Projects at Ashford (WHH)


  1. Dr Hitendra Tanwar - Clincal Action Point (CAP) based continuity of patient care during week days in acute medicine unit.
  2. Dr Vimal Vasu - Assessing and improving parental views and involvement in neonatal ward rounds. 
  3. Dr Jemma Hale - Pain levels during ESWL.
  4. Dr Laureta Delaj - Setting a 'virtual follow-up' clinic for epileptic patients.
  5. Dr Peter Christian - Improving HBA1c levels in paediatric patients.

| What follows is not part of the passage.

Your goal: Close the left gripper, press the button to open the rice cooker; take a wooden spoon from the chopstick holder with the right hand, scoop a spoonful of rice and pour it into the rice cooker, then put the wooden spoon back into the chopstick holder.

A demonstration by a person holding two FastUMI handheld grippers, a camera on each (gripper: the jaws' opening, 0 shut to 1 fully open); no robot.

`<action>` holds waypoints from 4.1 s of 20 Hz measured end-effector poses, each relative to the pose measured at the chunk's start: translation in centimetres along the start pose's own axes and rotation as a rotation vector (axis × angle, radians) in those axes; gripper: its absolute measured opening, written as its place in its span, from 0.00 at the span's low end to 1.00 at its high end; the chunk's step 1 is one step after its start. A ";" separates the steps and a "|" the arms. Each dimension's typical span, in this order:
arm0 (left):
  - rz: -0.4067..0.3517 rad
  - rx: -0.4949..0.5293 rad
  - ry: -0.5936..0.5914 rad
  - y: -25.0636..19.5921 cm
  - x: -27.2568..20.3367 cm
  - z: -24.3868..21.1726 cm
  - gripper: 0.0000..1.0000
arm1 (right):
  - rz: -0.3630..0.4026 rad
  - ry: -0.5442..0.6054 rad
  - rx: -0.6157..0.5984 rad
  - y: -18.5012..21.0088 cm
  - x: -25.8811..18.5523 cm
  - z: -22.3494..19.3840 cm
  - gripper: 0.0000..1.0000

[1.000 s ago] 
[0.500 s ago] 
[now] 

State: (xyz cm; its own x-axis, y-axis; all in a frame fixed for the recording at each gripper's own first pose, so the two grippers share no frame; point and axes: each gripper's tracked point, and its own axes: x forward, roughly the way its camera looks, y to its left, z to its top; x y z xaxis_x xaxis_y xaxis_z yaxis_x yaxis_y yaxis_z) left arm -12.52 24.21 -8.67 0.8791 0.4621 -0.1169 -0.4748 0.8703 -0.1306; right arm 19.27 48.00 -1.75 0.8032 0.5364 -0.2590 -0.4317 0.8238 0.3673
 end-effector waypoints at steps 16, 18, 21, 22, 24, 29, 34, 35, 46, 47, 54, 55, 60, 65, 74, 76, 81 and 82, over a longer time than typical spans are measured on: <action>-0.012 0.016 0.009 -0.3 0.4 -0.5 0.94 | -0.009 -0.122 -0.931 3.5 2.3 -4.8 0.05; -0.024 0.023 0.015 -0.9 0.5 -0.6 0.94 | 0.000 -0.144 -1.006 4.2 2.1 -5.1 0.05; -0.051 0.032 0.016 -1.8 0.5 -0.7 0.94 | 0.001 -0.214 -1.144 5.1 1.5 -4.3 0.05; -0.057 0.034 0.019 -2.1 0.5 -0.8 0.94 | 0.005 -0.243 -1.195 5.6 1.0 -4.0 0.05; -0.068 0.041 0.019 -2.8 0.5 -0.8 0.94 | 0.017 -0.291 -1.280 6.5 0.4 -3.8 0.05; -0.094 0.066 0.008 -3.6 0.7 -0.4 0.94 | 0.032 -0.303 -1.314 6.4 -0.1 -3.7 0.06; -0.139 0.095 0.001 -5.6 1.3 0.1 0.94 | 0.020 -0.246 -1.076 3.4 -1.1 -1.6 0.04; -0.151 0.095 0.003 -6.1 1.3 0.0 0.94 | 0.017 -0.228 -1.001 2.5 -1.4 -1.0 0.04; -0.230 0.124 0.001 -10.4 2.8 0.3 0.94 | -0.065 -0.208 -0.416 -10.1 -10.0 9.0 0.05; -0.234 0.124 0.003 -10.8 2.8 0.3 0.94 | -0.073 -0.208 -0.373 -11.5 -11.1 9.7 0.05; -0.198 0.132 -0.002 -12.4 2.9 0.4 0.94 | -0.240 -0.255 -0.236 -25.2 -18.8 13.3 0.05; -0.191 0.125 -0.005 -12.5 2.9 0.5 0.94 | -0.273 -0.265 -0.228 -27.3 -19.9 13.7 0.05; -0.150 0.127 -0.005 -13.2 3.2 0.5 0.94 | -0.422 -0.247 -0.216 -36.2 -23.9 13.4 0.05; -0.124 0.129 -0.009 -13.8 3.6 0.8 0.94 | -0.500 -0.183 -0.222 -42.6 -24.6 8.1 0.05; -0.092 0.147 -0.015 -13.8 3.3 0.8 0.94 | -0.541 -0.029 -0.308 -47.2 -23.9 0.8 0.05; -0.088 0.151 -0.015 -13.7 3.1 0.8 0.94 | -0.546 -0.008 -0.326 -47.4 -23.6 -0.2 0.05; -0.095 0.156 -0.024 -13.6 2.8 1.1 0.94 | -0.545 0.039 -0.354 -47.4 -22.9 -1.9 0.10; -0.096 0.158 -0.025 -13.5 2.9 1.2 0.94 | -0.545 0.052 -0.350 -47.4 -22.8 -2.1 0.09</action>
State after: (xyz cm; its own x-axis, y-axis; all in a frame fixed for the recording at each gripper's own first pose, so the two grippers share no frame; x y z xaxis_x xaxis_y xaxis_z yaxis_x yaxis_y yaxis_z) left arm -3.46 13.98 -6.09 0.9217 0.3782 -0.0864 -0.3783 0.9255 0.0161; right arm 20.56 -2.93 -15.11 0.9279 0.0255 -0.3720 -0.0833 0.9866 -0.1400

KCL Medical Students Recognised for Pilot Study on Local Anaesthetic Systemic Toxicity in Maternity Care

Deepak, Bowsher, Edwards
LAST poster - thumbnail
Improving local anaesthetic toxicity awareness in maternity care

Congratulations to Sahil Deepak, Gemma Bowsher and Amy Edwards (pictured above) who recently won the KCL Quality Improvement Project Prize, as well as being runners-up in the National Patient Safety Award for Midwifery. Their project, Improving local anaesthetic toxicity awareness in maternity care, was presented at an international conference in Switzerland under the supervision of Dr Mohamed Ali, Consultant Anaesthetist and QIP Supervisor.

An associated paper has been accepted for publication in the British Journal of Midwifery( see the abstract).

Following the World Congress of Surgeons, Sahil, Gemma and Amy will also be presenting at another conference in April - the BMJ’s International forum on Quality and Safety in Healthcare in Amsterdam.